### Work required
Only the text should come through, so restate the listing exactly and drop its images.

### Recorded information
=-=-=-=-=

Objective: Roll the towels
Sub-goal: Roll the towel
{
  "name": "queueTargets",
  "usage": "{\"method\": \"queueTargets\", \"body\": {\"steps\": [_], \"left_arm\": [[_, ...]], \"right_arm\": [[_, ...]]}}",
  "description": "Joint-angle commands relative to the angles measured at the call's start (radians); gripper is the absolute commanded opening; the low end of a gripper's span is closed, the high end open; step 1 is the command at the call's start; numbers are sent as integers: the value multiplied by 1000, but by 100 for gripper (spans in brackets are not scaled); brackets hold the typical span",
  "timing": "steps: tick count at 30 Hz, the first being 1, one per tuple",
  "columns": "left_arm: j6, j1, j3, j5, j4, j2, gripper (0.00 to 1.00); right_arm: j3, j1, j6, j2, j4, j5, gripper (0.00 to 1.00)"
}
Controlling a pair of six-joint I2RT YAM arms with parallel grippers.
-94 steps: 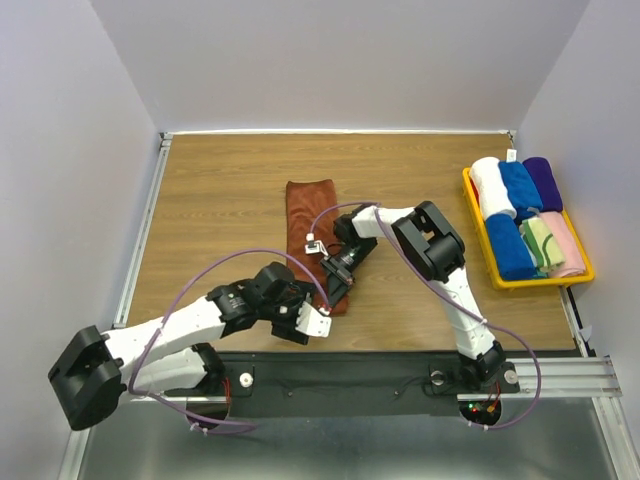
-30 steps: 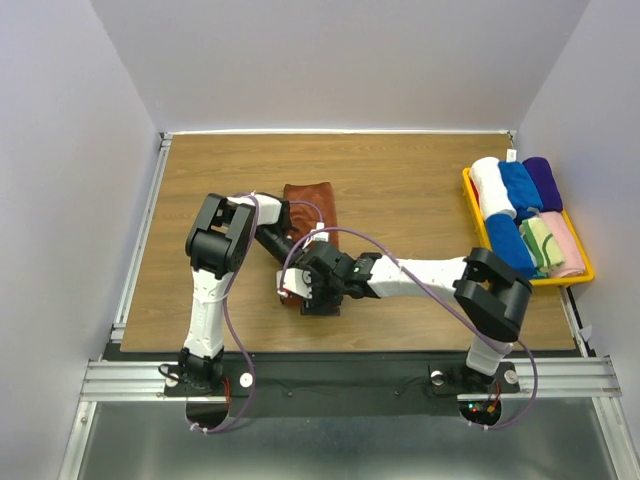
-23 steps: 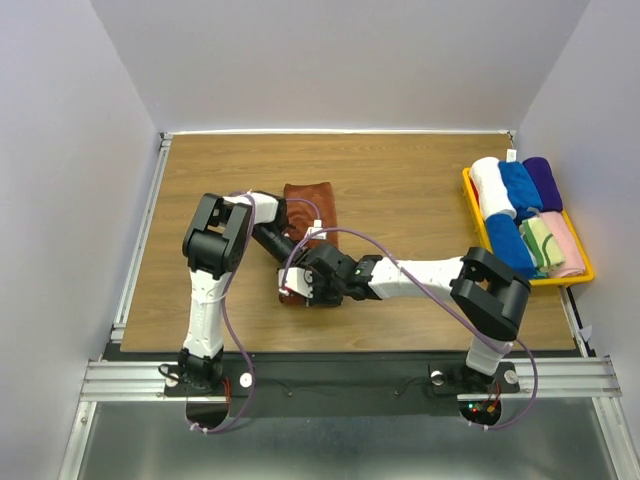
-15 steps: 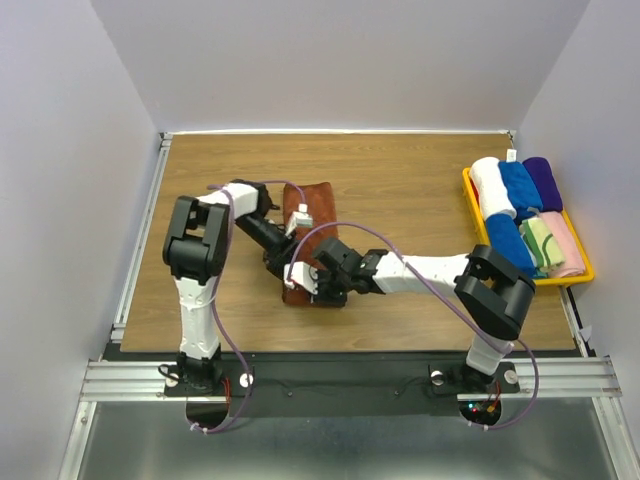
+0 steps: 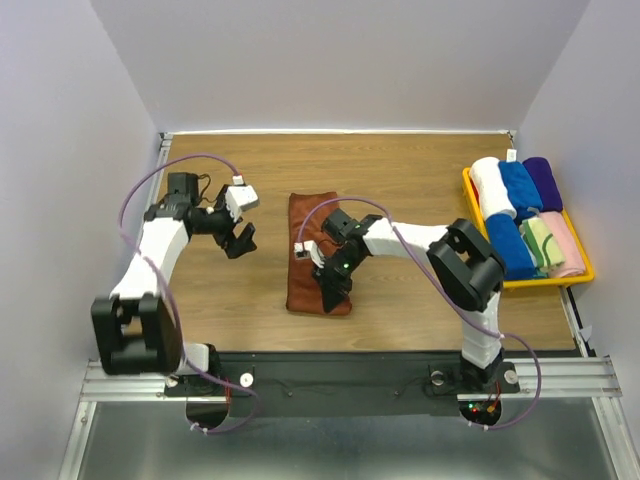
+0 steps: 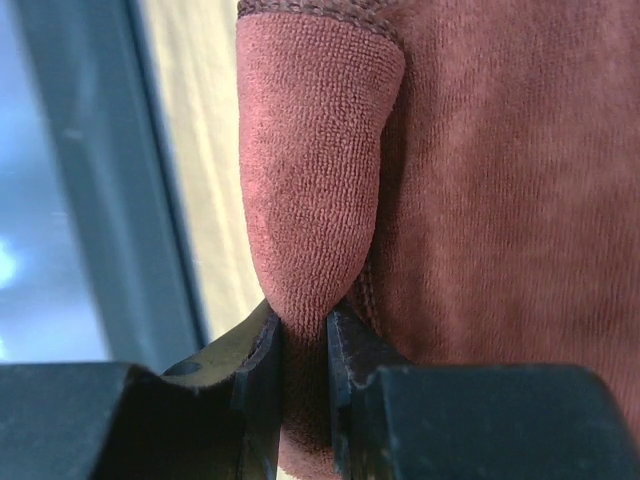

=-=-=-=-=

### Task answer
Objective: Roll the towels
Sub-goal: Roll the towel
{
  "name": "queueTargets",
  "usage": "{\"method\": \"queueTargets\", \"body\": {\"steps\": [_], \"left_arm\": [[_, ...]], \"right_arm\": [[_, ...]]}}",
  "description": "Joint-angle commands relative to the angles measured at the call's start (radians); gripper is the absolute commanded opening; the low end of a gripper's span is closed, the high end open; step 1 is the command at the call's start; numbers are sent as integers: the value multiplied by 1000, but by 100 for gripper (spans in brackets are not scaled); brackets hold the typical span",
  "timing": "steps: tick count at 30 Hz, the first being 1, one per tuple",
  "columns": "left_arm: j6, j1, j3, j5, j4, j2, gripper (0.00 to 1.00); right_arm: j3, j1, j6, j2, j4, j5, gripper (0.00 to 1.00)"
}
Controlling a pair of six-joint I2RT YAM arms with parallel grippers.
-94 steps: 
-30 steps: 
-23 steps: 
-15 steps: 
+0 steps: 
+0 steps: 

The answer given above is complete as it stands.